Nassir Little — Loser
This is a temporary designation. The North Carolina product was the guy in the green room that cameras kept their focus on as the draft moved into the late teens and 20s. The McDonald’s All-American Game MVP never found his footing in Chapel Hill and spent most of his time at UNC coming off the bench. He appeared to be paying for those struggles on draft night.
An explosive 6-6, 225-pound athlete with tools that scream NBA star, Little was the expected lottery pick who fell to the late first round after a disappointing freshman season that saw him struggle to score. But the upside is there, and the Portland Trail Blazers may have gotten a steal at No. 25.
Minnesota Timberwolves — Winner
Jimmy Butler made his stay in Minnesota untenable last offseason, eventually forcing a trade to the Philadelphia 76ers. The Timberwolves may have drafted his replacement in Texas Tech wing Jarrett Culver while using an asset from the Butler trade to do so.
Minnesota tacked on Dario Saric to convince the Suns to swap the No. 6 pick for the No. 11 pick. Now the Timberwolves have an athletic, versatile scorer on the wing with high-level defensive skills.
Los Angeles Lakers — Winner
Wait, the Lakers didn’t do anything noteworthy on draft night, right? Well, yeah. But the No. 4 pick they dealt to the Pelicans was a key cog in the deal that landed them Anthony Davis and transformed the team from historic laughing stock to odds-on NBA title favorites. Despite that fact that management remains incompetent.
So while the selection of Iowa State guard Talen Horton-Tucker in the second round may not register, the fact that the Lakers didn’t make a splash on draft night is excellent news for fans of the purple and gold.
Bol Bol - Loser
First, there was this suit.
Then, there was the wait. Long after Little’s painful stay in the green room ended at pick No. 25, Bol remained, watching in his spiderweb-adorned tuxedo. It was an awkward scene.
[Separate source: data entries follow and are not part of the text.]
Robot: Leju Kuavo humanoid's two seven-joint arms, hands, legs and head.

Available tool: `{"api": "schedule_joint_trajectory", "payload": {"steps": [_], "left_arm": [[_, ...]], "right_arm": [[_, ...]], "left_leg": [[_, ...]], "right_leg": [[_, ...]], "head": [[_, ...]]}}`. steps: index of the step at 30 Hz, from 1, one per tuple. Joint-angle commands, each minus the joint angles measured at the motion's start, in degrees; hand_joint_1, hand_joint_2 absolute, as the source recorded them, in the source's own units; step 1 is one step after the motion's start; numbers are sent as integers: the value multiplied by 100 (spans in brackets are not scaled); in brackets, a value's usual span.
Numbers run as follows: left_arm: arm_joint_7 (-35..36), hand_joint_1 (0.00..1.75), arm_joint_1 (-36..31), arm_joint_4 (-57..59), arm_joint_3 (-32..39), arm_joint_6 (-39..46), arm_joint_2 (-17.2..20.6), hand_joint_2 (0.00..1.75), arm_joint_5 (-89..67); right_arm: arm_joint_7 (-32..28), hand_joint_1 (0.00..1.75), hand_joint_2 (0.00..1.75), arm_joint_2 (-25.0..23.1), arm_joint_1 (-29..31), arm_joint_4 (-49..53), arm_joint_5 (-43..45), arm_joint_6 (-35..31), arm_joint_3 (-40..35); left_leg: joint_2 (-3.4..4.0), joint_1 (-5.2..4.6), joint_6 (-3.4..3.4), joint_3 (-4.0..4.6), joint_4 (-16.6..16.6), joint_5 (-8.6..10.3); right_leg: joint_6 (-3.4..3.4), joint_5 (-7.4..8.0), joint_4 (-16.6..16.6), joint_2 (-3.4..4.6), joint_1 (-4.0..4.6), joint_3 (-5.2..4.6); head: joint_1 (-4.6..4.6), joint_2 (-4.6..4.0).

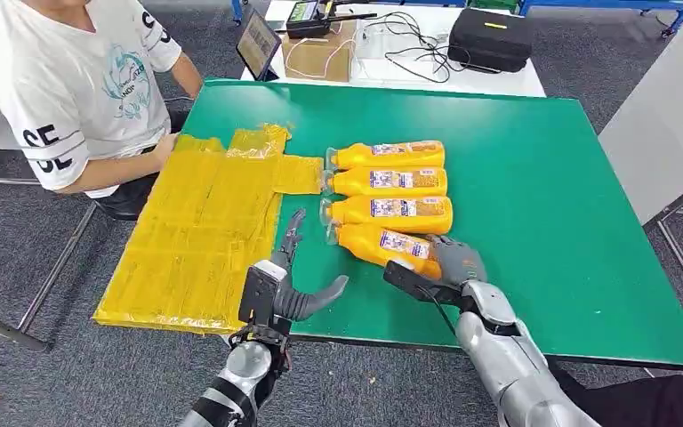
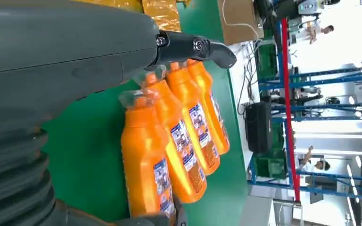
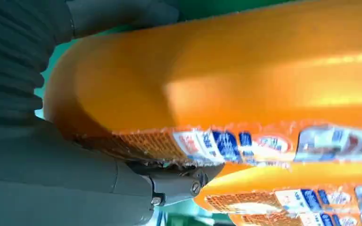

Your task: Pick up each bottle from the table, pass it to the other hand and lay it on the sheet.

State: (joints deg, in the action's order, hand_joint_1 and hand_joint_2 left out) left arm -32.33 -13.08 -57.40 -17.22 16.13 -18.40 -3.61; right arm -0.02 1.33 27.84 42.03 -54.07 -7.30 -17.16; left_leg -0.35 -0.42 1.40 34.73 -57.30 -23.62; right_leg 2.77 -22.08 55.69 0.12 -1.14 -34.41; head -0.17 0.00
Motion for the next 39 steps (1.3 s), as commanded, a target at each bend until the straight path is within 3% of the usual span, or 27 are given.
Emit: {"api": "schedule_joint_trajectory", "payload": {"steps": [1,10,15,20,29,37,39], "left_arm": [[-59,0,-384,673,405,258,30,175,-110],[-59,0,-384,673,405,258,30,175,-110],[-91,0,-441,689,570,597,161,175,-214],[-7,0,-449,536,662,501,248,175,-231],[176,0,-652,735,479,415,222,175,-184],[599,0,-647,521,204,-1228,258,175,988],[635,0,-639,464,182,-1298,261,175,1052]], "right_arm": [[-399,175,175,-122,-622,692,925,-105,254],[-399,175,175,-122,-622,692,925,-105,254],[-959,175,175,-564,-1245,1794,2045,-497,723],[-1257,175,175,-954,-1500,2220,2585,-948,575],[-1710,175,175,-1368,-1052,1366,3102,-1215,324],[-1878,175,175,-1523,-558,501,3314,-1078,-283],[-1886,175,175,-1551,-538,427,3320,-1062,-320]], "left_leg": [[-6,10,-11,-11,5,-4],[-1,9,-11,6,2,-8],[-2,8,-13,10,4,-8],[6,8,-15,36,2,-10],[9,12,-14,53,-2,-10],[4,7,-12,58,1,-7],[8,9,-15,50,3,-9]], "right_leg": [[-12,-6,-8,-13,11,16],[-11,-8,-4,-7,10,-2],[-13,-8,-4,-6,8,-4],[-14,-7,3,8,9,-31],[-13,-6,4,12,11,-48],[-11,-5,3,9,6,-53],[-13,-7,0,12,8,-46]], "head": [[2,0],[0,0],[0,2],[0,0],[2,0],[0,0],[0,0]]}}
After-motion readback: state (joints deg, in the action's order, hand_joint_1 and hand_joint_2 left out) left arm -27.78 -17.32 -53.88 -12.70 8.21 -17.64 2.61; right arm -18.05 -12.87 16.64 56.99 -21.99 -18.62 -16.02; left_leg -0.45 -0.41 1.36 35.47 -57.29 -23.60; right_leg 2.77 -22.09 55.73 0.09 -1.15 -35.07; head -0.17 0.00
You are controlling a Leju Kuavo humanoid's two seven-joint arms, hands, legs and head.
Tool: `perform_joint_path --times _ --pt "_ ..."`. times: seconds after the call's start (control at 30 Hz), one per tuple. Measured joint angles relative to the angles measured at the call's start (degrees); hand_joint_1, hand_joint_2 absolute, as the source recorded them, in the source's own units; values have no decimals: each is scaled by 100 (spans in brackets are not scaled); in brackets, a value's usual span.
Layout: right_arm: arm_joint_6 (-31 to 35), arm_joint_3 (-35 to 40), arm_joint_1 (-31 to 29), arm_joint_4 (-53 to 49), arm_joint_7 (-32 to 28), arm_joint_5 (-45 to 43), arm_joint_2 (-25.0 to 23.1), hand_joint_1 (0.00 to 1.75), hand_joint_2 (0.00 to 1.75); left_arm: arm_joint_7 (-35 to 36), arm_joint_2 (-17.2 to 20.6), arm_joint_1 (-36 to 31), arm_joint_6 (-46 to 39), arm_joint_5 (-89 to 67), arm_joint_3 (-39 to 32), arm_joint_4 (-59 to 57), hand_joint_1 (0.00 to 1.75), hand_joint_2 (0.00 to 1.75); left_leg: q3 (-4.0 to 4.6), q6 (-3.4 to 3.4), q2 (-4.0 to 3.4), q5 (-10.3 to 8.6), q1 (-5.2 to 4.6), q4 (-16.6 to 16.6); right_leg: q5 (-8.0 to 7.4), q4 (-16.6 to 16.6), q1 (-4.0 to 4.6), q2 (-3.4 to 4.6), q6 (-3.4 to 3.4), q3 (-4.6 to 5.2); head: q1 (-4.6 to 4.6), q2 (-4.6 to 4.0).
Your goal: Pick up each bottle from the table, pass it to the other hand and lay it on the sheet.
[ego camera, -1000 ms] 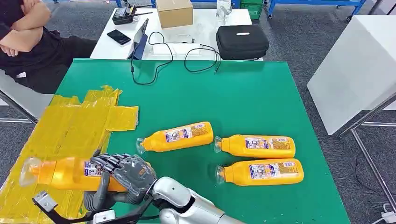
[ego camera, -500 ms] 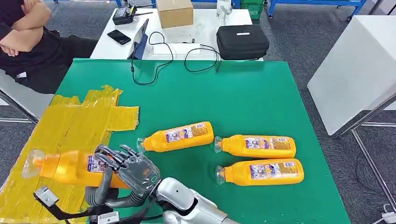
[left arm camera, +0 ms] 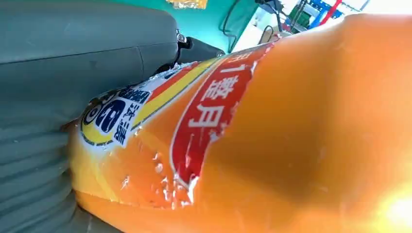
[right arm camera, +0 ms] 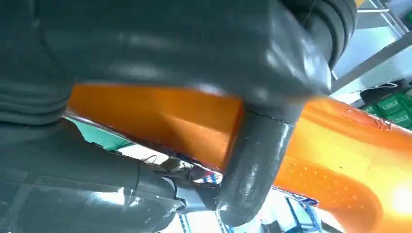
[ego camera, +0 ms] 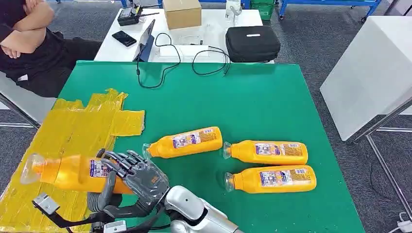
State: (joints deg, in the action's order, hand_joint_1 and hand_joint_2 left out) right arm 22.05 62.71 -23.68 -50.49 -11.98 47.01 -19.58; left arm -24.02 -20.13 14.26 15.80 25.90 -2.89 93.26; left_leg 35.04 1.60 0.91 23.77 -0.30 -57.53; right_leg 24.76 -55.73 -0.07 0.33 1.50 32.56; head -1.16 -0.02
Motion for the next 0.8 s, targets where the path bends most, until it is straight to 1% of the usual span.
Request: perform_joint_path --times 0.3,0.4,0.47,0.53,0.67,0.8 --pt "0 -50 15 -31 -24 24 0 0 0 -2 0 -31 -15 -4 -2 17 175 175 0 0 -1 0 0 0 0 0 0 0 0 0 2 0" --pt "46 -107 52 -94 -70 151 11 0 0 -101 0 -64 -234 -70 -20 31 175 175 0 0 -1 0 0 0 0 0 0 0 0 0 2 0" --pt "85 -190 158 -361 46 396 68 0 0 -138 0 -96 -365 -181 -126 76 175 175 1 0 1 0 1 0 0 0 0 0 0 -1 4 0" --pt "79 -247 367 -912 201 618 253 0 0 -131 0 -139 -433 -375 -370 125 175 175 1 0 0 0 0 0 0 0 0 0 0 -1 4 0" --pt "28 -481 772 -1714 243 699 555 0 0 -87 2 -296 -433 -903 -1118 125 175 175 3 0 3 0 0 0 0 0 0 -1 0 1 2 0" --pt "-35 -747 1002 -2189 203 710 695 0 0 -87 9 -502 -624 -1567 -1723 81 175 175 2 0 -1 0 1 1 0 0 0 0 0 1 2 0"
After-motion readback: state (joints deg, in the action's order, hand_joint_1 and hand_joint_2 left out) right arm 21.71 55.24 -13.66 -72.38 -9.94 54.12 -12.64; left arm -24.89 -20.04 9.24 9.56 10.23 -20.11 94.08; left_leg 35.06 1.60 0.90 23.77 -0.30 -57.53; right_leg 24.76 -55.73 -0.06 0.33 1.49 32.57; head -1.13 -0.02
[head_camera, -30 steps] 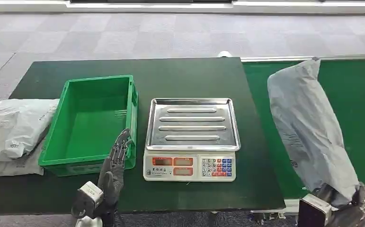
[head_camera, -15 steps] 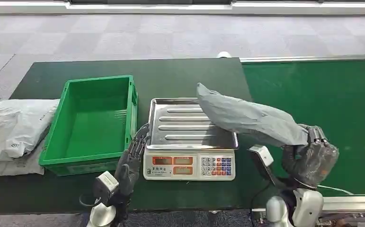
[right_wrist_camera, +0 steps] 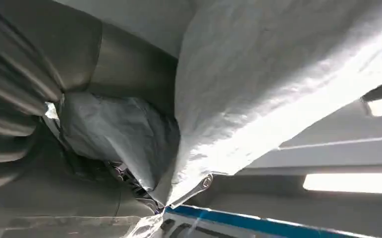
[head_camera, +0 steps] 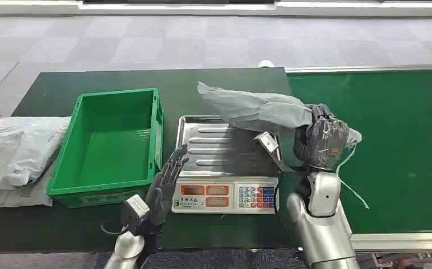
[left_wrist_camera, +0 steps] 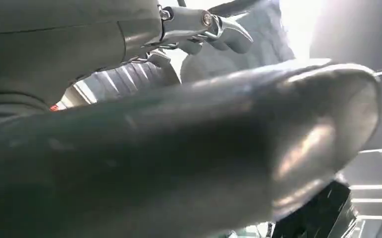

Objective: Moved the parcel from conveyor to table for the left to box.

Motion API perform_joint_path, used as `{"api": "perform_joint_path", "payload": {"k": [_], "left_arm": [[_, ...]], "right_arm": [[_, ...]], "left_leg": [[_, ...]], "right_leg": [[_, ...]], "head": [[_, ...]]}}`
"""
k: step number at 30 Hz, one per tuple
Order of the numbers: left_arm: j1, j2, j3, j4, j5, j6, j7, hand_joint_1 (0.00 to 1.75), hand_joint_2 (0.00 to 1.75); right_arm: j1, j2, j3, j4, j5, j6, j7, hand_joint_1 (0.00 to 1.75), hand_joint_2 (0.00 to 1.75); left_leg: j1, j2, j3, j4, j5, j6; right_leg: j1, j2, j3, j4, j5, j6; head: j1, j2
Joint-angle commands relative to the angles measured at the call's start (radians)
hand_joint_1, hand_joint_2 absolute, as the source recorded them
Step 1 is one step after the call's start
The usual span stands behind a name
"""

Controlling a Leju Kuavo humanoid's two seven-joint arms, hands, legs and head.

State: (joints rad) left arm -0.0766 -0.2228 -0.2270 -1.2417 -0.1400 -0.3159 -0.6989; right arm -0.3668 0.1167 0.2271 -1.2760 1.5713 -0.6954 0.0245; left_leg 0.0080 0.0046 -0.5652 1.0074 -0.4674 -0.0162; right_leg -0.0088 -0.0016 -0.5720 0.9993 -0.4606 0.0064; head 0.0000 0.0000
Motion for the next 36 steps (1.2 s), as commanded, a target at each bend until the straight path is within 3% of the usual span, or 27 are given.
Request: {"api": "perform_joint_path", "payload": {"k": [1,6,12,22,27,29,33,36], "left_arm": [[-0.093,0.035,-0.085,0.137,0.025,0.006,0.001,0.00,0.00],[-0.091,0.025,-0.095,0.116,0.028,0.019,0.001,0.00,0.00],[-0.041,0.036,-0.078,0.040,0.035,0.039,0.001,0.00,0.00],[-0.021,0.044,-0.061,-0.005,0.041,0.042,0.001,0.00,0.00],[0.053,0.071,-0.023,-0.187,0.043,0.125,0.001,0.00,0.00],[0.093,0.078,0.002,-0.258,0.022,0.157,0.001,0.00,0.00],[0.154,0.049,0.066,-0.313,0.004,0.190,0.001,0.00,0.00],[0.177,0.058,0.071,-0.346,0.012,0.206,0.001,0.00,0.00]], "right_arm": [[-0.235,0.016,0.257,0.297,-0.074,-0.003,-0.066,1.75,1.75],[-0.222,0.141,0.425,0.420,-0.069,0.004,-0.030,1.75,1.75],[-0.214,0.193,0.467,0.492,-0.171,0.048,-0.076,1.75,1.75],[-0.206,0.205,0.462,0.548,-0.222,0.033,-0.103,1.75,1.75],[-0.149,0.210,0.427,0.626,-0.262,0.136,-0.104,1.75,1.75],[-0.117,0.204,0.430,0.661,-0.221,0.153,-0.069,1.75,1.75],[-0.055,0.154,0.446,0.605,-0.024,0.218,0.101,1.75,1.75],[-0.014,0.047,0.527,0.472,-0.001,0.290,0.231,1.75,1.75]], "left_leg": [[-0.001,0.002,-0.001,-0.001,0.001,0.000],[0.000,0.007,0.001,-0.003,0.001,-0.001],[0.000,0.002,0.000,-0.001,0.001,-0.002],[0.000,-0.001,-0.003,-0.002,0.002,-0.002],[0.001,0.000,-0.003,-0.001,0.002,-0.002],[0.001,0.001,-0.001,-0.003,0.002,-0.002],[0.001,-0.002,-0.001,-0.002,0.002,-0.002],[0.001,-0.003,-0.003,-0.002,0.001,-0.002]], "right_leg": [[0.000,0.002,-0.002,-0.001,0.002,0.000],[0.001,0.008,-0.002,-0.001,0.003,-0.002],[0.002,0.003,-0.002,0.001,0.000,-0.001],[0.001,0.001,-0.003,-0.001,0.001,-0.001],[0.001,0.001,-0.003,-0.001,0.001,-0.001],[0.001,0.002,-0.001,-0.002,0.001,-0.001],[0.002,-0.001,-0.001,-0.001,-0.001,-0.002],[0.002,-0.002,-0.003,-0.001,-0.001,-0.001]], "head": [[0.000,0.000],[0.000,0.000],[0.000,0.000],[0.000,0.000],[0.000,0.000],[0.000,0.000],[0.000,0.000],[0.000,0.000]]}}
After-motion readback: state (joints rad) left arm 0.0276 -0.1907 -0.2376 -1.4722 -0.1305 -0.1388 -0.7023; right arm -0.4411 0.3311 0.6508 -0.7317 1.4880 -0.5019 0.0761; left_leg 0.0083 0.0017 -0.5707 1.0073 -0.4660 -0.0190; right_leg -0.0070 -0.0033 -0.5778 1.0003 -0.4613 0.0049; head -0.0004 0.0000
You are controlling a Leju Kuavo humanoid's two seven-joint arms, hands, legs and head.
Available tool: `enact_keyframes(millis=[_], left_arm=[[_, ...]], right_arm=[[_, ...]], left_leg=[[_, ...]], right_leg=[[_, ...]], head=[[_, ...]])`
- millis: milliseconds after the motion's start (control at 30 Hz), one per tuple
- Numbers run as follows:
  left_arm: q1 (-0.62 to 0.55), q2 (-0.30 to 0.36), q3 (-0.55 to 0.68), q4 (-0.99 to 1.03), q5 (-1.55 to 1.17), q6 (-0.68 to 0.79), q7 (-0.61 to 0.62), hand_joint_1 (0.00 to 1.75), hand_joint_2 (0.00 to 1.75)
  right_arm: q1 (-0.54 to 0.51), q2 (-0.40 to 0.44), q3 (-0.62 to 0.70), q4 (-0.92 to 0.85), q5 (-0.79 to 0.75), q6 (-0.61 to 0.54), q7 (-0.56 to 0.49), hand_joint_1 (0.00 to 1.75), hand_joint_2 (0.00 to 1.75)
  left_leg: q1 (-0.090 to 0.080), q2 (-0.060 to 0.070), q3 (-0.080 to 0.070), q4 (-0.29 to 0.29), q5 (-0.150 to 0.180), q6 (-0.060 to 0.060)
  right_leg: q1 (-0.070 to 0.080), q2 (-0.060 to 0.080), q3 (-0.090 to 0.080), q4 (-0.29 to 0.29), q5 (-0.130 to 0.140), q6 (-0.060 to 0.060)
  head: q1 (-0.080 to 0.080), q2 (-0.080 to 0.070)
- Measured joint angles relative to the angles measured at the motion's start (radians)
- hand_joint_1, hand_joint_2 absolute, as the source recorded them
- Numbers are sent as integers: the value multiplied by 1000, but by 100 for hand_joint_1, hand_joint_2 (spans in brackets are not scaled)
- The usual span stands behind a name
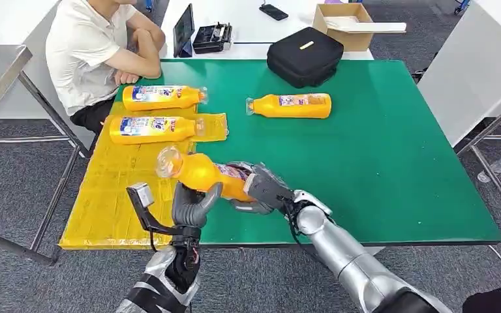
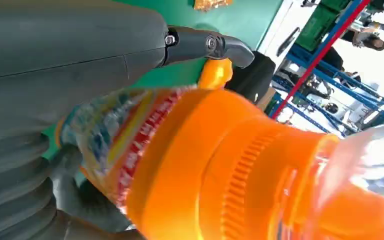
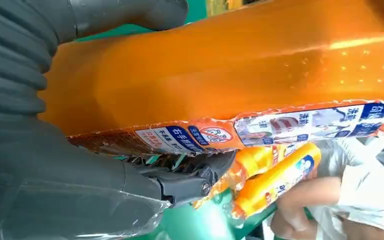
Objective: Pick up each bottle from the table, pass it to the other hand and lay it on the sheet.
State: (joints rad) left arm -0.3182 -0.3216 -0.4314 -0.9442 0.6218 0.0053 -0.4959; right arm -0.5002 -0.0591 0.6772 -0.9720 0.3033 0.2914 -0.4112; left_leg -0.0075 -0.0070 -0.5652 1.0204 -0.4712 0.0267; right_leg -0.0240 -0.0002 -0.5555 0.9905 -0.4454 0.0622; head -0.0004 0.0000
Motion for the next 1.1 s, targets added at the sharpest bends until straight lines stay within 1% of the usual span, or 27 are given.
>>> enact_keyframes(millis=[267,300,467,833,867,900,933,967,1000,1033,1067,1100], left_arm=[[-4,-1,3,0,20,-20,11,0,175],[-4,-2,3,0,19,-20,6,175,175],[-18,-6,3,5,5,3,-34,175,175],[-22,-8,9,12,-1,14,-57,175,175],[-22,-8,10,12,1,14,-58,175,175],[-22,-8,12,12,1,15,-59,175,175],[-22,-8,14,12,5,16,-60,175,175],[-22,-8,14,12,10,18,-60,175,175],[-22,-8,15,11,12,19,-61,175,175],[-22,-8,15,11,15,21,-62,175,175],[-21,-8,16,10,17,23,-63,175,175],[-21,-8,17,8,17,23,-63,175,175]], right_arm=[[-9,7,31,13,-14,-2,0,175,175],[-11,7,35,14,-21,-2,2,175,175],[-19,15,59,21,-52,0,15,175,175],[-23,22,77,34,-80,-4,17,175,175],[-22,24,78,37,-85,-6,17,162,175],[-20,26,79,40,-90,-9,16,38,175],[-18,29,79,43,-94,-11,15,52,175],[-16,32,80,48,-97,-14,13,31,175],[-13,33,81,50,-96,-18,10,0,175],[-10,35,84,52,-95,-21,5,0,175],[-6,38,86,55,-97,-22,4,0,0],[-3,40,87,56,-98,-25,2,0,0]], left_leg=[[0,0,-1,0,0,0],[0,0,-1,0,0,0],[0,0,-1,0,0,0],[0,0,-1,0,0,0],[0,0,-1,0,0,0],[0,0,-1,0,0,0],[0,0,-1,0,0,0],[0,0,-1,0,0,0],[0,0,-1,0,0,0],[0,0,-1,0,0,0],[0,0,-1,0,0,0],[0,0,-1,0,0,0]], right_leg=[[0,0,-1,0,0,0],[0,0,-1,0,0,0],[0,0,-1,0,0,0],[0,0,-1,0,0,0],[0,0,-1,0,0,0],[0,0,-1,0,0,0],[0,0,-1,0,0,0],[0,0,-1,0,0,0],[0,0,-1,0,0,0],[0,0,-1,0,0,0],[0,0,-1,0,0,0],[0,0,-1,0,0,0]], head=[[0,0],[0,0],[0,0],[0,0],[0,0],[0,0],[0,0],[0,0],[0,0],[0,0],[0,0],[0,0]])
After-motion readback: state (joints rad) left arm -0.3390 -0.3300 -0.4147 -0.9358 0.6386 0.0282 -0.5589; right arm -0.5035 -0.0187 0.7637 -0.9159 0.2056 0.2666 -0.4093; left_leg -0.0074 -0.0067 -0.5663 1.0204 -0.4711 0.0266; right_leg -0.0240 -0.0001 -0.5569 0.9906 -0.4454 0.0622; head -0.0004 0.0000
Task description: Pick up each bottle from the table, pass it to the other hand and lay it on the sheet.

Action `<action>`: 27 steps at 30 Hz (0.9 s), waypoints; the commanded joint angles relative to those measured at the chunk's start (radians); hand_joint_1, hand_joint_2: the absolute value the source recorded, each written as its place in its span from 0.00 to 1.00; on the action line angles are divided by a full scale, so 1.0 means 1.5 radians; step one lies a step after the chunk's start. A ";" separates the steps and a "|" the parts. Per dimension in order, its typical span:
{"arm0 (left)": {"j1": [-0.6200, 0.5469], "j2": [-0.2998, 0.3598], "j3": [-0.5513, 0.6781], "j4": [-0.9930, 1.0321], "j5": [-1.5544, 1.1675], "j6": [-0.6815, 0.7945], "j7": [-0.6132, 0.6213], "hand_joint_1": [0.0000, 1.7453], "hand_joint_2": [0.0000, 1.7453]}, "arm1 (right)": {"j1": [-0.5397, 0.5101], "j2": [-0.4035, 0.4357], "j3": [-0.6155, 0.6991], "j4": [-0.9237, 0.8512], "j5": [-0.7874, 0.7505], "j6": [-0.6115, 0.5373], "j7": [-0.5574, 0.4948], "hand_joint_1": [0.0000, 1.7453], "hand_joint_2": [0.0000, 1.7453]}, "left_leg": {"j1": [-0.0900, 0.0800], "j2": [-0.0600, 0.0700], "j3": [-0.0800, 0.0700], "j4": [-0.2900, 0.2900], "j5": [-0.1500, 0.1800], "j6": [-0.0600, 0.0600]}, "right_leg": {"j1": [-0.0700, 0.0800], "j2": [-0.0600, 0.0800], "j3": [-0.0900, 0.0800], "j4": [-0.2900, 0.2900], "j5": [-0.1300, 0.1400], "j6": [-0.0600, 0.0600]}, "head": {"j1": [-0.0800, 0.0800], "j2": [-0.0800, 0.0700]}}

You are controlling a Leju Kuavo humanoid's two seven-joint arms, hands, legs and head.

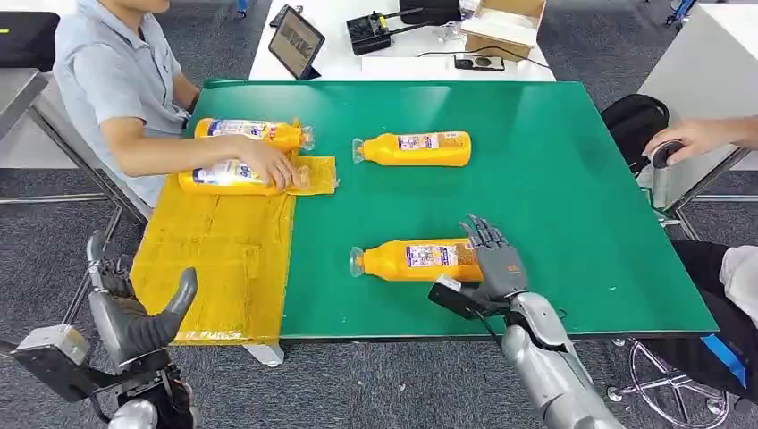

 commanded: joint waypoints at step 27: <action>-0.023 0.028 -0.027 0.055 0.010 -0.044 0.056 0.00 1.00 | -0.128 0.025 0.058 0.264 0.021 0.149 0.080 1.00 1.00 | 0.000 0.001 0.007 -0.001 0.000 0.001 | 0.001 0.000 0.006 -0.001 0.000 -0.001 | 0.000 0.000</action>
At pick No. 44, the Denver Nuggets ended the former Oregon center’s long wait with a pick they acquired from the Miami Heat.
Bol’s freshman year at Oregon was cut short with foot surgery that required two screws to be inserted. His potential had some thinking lottery before the foot problems.
But a 7-2 center with screws in his foot raises a multitude of red flags, leaving the Nuggets willing to risk a late pick on his upside.